Krallık 2. Bölümünde açılan çok sayıda cephenin kısa özeti bu şekilde.

Bütün bu parapsikolojik başlıkların ötesinde ise gündelik hayatın dertlerini  daha çok önemseyen insanlar ardı ardında kendilerini aşikar ediyor.

İnsanın evrensel zaafları ile malul bu karakterler gözleri başka hiçbir şey görmeksizin kendi dertleri için çözüm arama telaşındalar.

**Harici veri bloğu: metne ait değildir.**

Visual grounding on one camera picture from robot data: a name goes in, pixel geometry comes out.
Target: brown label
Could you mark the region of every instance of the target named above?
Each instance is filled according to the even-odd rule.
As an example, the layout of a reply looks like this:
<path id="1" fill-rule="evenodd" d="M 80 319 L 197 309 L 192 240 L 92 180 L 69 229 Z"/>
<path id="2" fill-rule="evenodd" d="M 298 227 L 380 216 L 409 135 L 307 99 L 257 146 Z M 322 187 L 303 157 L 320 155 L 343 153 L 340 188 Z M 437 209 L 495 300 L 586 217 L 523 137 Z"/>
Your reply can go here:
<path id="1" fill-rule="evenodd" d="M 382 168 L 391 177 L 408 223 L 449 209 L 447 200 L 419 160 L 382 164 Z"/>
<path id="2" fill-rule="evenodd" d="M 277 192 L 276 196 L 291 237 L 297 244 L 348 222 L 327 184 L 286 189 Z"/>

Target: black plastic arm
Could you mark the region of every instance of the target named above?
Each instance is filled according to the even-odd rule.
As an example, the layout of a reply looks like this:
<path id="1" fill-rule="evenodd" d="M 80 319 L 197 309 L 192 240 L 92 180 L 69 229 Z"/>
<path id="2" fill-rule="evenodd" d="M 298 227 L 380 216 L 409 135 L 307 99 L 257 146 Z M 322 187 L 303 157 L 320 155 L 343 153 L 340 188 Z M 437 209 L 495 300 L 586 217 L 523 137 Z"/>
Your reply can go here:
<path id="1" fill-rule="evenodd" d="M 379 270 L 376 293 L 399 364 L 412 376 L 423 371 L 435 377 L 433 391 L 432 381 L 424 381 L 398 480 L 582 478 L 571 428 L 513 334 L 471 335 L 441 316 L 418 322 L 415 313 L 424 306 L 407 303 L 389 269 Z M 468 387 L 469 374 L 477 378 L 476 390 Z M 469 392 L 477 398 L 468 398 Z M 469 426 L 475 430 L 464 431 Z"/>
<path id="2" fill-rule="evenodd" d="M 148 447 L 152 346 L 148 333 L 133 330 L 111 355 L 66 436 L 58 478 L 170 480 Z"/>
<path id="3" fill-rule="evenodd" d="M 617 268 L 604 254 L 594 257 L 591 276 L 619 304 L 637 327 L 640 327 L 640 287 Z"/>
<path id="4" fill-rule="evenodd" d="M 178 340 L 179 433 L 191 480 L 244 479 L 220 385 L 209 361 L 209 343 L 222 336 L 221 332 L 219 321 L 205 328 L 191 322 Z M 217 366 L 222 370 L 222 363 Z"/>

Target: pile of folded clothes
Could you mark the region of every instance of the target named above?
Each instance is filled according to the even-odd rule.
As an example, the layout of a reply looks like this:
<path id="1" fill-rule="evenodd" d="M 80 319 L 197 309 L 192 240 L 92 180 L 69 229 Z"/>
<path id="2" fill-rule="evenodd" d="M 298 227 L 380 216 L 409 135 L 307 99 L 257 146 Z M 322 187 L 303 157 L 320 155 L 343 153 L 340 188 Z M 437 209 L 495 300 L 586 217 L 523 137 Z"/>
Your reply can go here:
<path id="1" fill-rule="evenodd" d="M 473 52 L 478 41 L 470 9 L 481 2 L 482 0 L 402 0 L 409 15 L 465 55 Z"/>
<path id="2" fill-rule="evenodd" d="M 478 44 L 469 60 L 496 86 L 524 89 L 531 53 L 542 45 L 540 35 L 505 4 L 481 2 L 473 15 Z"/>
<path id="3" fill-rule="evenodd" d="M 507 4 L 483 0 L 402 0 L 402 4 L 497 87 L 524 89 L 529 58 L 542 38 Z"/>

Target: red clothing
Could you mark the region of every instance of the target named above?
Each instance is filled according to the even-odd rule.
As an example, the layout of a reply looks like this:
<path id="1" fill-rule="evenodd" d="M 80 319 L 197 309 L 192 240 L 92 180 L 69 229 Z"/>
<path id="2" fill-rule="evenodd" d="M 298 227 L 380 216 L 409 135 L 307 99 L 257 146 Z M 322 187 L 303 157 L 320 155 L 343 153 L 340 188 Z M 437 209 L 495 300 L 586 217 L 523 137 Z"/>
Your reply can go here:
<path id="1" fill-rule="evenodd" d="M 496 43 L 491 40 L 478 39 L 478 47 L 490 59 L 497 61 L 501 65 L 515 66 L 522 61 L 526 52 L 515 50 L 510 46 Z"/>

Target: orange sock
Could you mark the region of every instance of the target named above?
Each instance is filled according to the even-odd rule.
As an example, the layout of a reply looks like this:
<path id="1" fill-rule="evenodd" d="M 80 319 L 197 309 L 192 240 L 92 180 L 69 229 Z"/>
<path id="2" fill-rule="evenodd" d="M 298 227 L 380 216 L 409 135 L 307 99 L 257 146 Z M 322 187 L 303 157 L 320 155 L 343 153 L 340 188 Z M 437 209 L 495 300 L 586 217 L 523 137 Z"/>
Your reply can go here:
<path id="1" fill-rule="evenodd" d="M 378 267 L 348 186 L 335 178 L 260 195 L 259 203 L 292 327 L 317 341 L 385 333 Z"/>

Aşk ve nefsani mutluluk, kariyer başarısı, zenginlik, kabul görme ve güç gösterisi bunların ilk karşımıza çıkanları. İnsanın ölümcül günahları bir bir kendisini gösteriyor. Seven (7) filminden  anımsadığımız bu günahların kefaretini kim  yada kimler ödeyecek göreceğiz.

Gerçi görmeye de başladığımızı söylersek abartmış olmayız. Kendinden yaşça büyük doktor kadına duyduğu ilgi ile çılgınca şeyler yapan genç doktor adayı burada günahının kefaretini en hızlı ödemeye aday görünüyor.

Diğer yanda Krallık’ın ana karakteri beyin cerrahımız ise bilime olan inancına rağmen karşısına çıkan tuhaflıklardan  koşarak kaçacağına olan güvenini kaybetmemiş görünüyor.

Beyin ameliyatını hipno terapi ile sağlanan anestezi ile gerçekleştirmiş olması bile önyargılarını aşmasına katkı vermiyor.

Dizinin hikayeye dahil olmayan ama her şeyden haberdar bulaşıkçıları bir taraftan bitmez tükenmez tabak ve bardakları yıkarken diğer yandan olayları anlamamız için bize yardım ediyorlar. Down sendromunun bir hastalık değil bir durum olduğunu gözlerimize sokarcasına gayet doğallar ve kafaları zehir gibi işliyor. Tıpkı elleri gibi.

Krallık ikinci bölümle birlikte Trier’in ısrarla vurguladığı mini formu için yeterli hikayeyi önümüze seriyor. Karakterler yerli yerine oturuyor. Saflar belirleniyor.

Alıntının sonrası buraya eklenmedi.